Generally speaking, the financial services industry has steered its people towards professional qualifications as a result of mandates from trade bodies. The approach of statutory mortgage regulation in October 2004 brought a flood of applications for recognised mortgage qualifications to be set by relevant examining bodies.

However, there are many good reasons to undertake professional qualifications other than to meet training and competence requirements in a rulebook.

If we define the potential stakeholders in the process of enhancing industry knowledge as being individuals, customers and organisations, there are benefits for all parties in driving up knowledge and skills in a structured way.

Individuals are able to declare that they have undertaken an objective assessment of their knowledge and skills. They can identify a career path for themselves. They are likely to feel more loyal towards their employers and the consequence of expanding their knowledge of the market in which they operate is likely to be an increase in their level of confidence.

Organisations will experience higher levels of staff retention, employee engagement and customer satisfaction. They will become compliant with sector best practice and more likely to become employers of choice for the most attractive potential employees in their sector.

Customers need to experience consistency, professionalism and helpfulness to have the type of customer service that will bring them back to companies to meet their subsequent needs.

Embarking on a study programme towards a recognised mortgage qualification need not be a daunting task. There is a wealth of support available. Practice test papers and intensive training courses can be provided in response to the demand for reasonably priced, practically structured and streamlined support programmes.

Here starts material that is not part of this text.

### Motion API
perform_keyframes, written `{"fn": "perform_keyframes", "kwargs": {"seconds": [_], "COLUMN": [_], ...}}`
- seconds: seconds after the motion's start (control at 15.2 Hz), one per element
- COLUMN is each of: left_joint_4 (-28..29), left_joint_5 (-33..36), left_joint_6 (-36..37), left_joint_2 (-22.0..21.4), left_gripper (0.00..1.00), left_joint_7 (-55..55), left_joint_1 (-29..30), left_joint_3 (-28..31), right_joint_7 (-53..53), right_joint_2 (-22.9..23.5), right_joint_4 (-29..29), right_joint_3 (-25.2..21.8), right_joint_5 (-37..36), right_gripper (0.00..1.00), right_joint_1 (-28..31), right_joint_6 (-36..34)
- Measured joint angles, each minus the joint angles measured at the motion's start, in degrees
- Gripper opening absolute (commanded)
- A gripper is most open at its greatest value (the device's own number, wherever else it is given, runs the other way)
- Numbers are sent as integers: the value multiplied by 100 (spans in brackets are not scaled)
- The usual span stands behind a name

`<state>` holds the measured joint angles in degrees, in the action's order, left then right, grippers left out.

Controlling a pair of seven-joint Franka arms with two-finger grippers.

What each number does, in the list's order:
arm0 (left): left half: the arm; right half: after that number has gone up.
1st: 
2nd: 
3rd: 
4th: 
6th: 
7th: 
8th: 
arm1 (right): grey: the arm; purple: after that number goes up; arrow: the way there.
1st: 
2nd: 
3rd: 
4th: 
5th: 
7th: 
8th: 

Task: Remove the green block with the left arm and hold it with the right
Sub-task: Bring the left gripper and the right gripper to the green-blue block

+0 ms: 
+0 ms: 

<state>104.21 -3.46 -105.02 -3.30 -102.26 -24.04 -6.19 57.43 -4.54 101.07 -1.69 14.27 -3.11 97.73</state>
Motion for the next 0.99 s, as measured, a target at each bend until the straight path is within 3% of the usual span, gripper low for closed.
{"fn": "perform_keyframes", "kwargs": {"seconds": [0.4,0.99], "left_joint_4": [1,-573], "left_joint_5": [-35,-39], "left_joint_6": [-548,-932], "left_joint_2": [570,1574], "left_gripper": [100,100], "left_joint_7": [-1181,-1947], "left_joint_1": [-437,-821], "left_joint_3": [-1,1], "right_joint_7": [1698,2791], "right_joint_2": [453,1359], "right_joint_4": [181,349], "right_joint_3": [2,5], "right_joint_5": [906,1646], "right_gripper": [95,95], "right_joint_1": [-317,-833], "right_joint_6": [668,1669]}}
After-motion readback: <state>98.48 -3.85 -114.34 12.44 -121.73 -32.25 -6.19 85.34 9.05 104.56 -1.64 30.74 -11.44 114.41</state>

A good training provider should also be able to give assistance and advice regarding the approach people should take to their revision. Many of the individuals who attend our training courses have not taken any exams since leaving school so this kind of advice is invaluable.

This industry has faced a series of challenges ranging from financial scandals, rising consumer debt, interest rate increases, high levels of competition and the increased burden of regulation. In a bid to gain control over variable costs, outsourcing key functions has grown in popularity but has led to increased job insecurity. These issues have led to skills shortages and recruitment challenges for many financial services firms.

Training and development is key to the expansion and improvement of the industry. While major companies have been able to invest huge amounts in training programmes, many small firms or sole traders lack the resources to do the same.

But a key competitive advantage will be to learn quicker than your rivals. The more we learn, the more habitual learning becomes and the more easily we are able to take on wider knowledge and skills.

So let’s embrace the professional qualifications available and take pride in the fact that there is a recognised industry standard. It’s what sets us apart.